* Problem requirements *
Look through the data below and return each line where "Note" appears.

* Data listing *
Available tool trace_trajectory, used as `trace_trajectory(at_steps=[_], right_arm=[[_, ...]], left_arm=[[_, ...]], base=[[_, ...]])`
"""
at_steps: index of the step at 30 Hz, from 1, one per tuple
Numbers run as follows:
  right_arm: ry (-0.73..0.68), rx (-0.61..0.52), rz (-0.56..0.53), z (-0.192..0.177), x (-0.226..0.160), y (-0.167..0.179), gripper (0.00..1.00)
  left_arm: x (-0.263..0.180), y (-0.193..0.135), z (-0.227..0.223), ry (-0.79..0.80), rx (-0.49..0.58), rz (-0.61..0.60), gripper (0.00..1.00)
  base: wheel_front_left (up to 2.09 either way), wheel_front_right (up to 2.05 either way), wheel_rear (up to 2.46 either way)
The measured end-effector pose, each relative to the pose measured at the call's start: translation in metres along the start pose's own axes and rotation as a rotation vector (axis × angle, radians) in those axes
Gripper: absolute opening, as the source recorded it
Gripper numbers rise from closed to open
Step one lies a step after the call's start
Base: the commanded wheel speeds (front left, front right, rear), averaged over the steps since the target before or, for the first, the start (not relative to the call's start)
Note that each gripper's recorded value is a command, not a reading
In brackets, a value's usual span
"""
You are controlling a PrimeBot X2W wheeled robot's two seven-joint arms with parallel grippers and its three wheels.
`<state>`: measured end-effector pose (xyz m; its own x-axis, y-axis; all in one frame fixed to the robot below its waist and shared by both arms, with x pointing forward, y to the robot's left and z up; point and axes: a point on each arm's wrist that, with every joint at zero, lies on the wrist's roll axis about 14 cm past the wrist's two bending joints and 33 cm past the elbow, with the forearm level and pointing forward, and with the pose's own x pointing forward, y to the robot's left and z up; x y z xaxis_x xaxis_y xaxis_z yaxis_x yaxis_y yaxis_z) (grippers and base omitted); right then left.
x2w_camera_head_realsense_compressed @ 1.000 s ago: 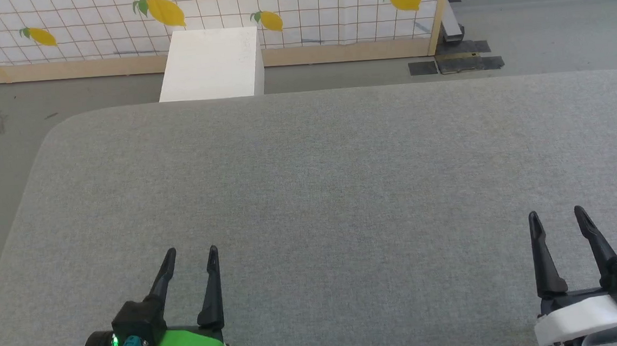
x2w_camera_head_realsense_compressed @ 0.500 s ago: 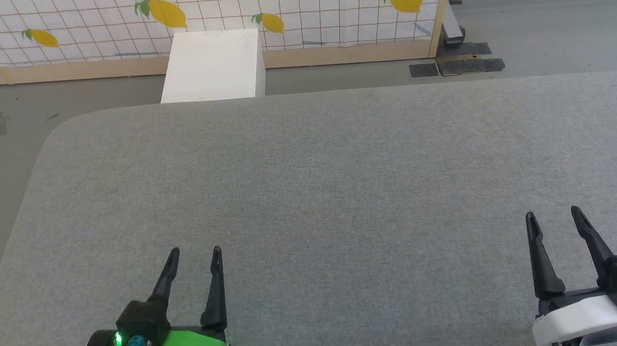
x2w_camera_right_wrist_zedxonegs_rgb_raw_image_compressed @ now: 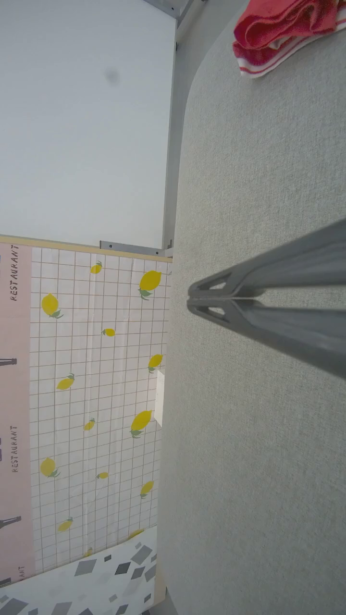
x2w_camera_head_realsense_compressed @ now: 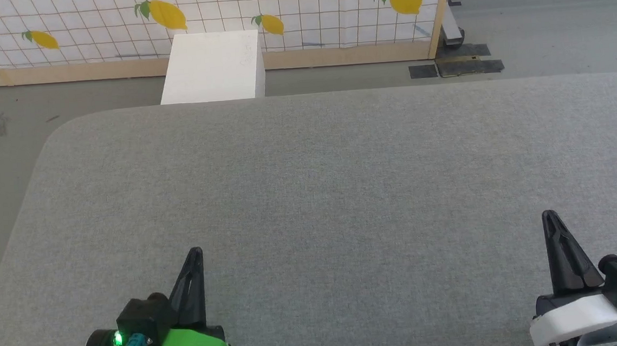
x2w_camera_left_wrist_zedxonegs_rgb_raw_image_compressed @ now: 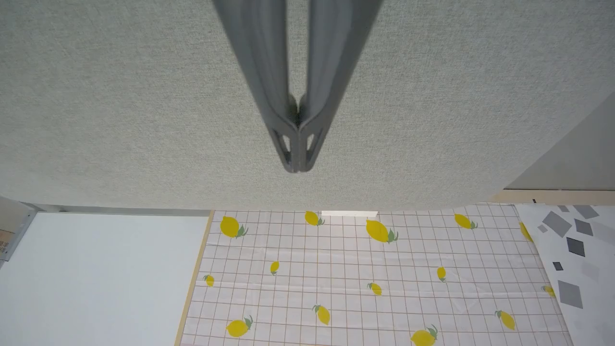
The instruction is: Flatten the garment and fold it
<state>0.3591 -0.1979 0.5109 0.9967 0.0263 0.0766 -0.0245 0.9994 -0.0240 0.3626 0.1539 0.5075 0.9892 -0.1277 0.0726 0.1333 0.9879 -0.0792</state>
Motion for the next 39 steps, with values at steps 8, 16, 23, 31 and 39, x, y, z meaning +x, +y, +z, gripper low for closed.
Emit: trace_trajectory(at_steps=[8, 16, 23, 31, 39], right_arm=[[0.012, 0.000, 0.009, 0.000, 0.000, 0.003, 0.00], [0.021, -0.001, 0.016, 0.000, 0.001, 0.005, 0.00], [0.031, -0.001, 0.022, 0.000, 0.001, 0.008, 0.00], [0.038, -0.001, 0.030, 0.000, 0.001, 0.010, 0.00], [0.042, -0.001, 0.037, 0.001, 0.002, 0.013, 0.00]], left_arm=[[0.001, 0.002, 0.002, 0.006, 0.013, 0.012, 0.00], [0.001, 0.003, 0.003, 0.014, 0.020, 0.018, 0.00], [0.001, 0.004, 0.003, 0.021, 0.028, 0.024, 0.00], [0.001, 0.006, 0.004, 0.029, 0.038, 0.033, 0.00], [0.002, 0.007, 0.005, 0.033, 0.045, 0.038, 0.00]], base=[[0.00, 0.00, 0.00], [0.00, 0.00, 0.00], [0.00, 0.00, 0.00], [0.00, 0.00, 0.00], [0.00, 0.00, 0.00]])
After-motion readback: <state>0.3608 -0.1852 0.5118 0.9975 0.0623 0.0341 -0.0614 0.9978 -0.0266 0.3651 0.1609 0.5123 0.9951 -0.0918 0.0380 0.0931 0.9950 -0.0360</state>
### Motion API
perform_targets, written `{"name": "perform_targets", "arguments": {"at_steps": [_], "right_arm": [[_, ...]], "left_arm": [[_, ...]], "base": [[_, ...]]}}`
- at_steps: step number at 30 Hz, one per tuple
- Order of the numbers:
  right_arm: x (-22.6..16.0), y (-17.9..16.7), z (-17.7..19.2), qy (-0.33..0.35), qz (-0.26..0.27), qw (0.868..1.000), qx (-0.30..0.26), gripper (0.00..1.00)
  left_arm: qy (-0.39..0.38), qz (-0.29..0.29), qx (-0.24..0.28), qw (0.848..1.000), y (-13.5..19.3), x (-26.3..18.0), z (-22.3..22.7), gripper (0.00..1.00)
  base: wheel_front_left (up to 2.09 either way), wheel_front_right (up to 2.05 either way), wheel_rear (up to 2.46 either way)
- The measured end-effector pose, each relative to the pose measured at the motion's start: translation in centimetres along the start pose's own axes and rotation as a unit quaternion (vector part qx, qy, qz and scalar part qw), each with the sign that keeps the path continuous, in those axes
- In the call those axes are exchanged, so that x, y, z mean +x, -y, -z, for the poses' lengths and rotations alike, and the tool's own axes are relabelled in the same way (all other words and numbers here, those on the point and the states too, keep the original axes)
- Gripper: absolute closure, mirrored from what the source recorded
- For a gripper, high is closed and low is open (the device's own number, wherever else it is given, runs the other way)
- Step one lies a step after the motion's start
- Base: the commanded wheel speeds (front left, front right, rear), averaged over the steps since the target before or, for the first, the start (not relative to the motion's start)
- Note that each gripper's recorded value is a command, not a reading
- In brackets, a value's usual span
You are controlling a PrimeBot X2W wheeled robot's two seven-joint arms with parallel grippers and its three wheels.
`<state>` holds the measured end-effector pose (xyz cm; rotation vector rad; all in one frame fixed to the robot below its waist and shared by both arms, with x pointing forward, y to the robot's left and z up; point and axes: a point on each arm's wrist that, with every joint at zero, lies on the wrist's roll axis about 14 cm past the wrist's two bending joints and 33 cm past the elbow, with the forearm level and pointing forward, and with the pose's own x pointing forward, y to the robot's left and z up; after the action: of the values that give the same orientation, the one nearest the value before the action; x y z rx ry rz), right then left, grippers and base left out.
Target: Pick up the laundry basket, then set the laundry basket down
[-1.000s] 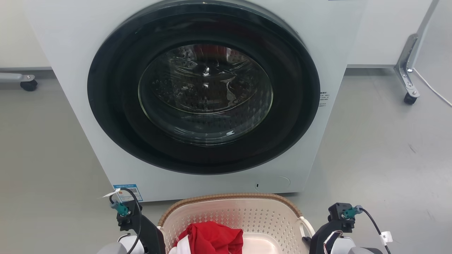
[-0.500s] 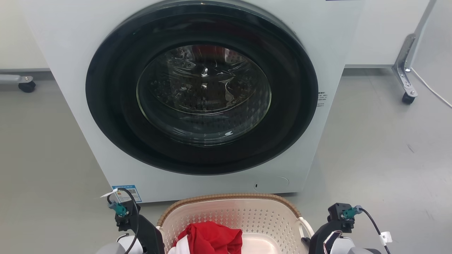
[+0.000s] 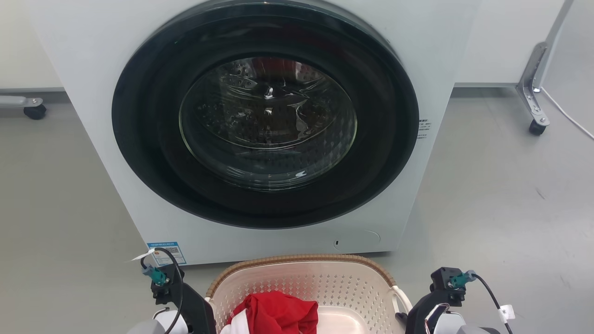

* The answer *
Note that each gripper's recorded value is a command, not a reading
- Note that each gripper's recorded value is a command, not a reading

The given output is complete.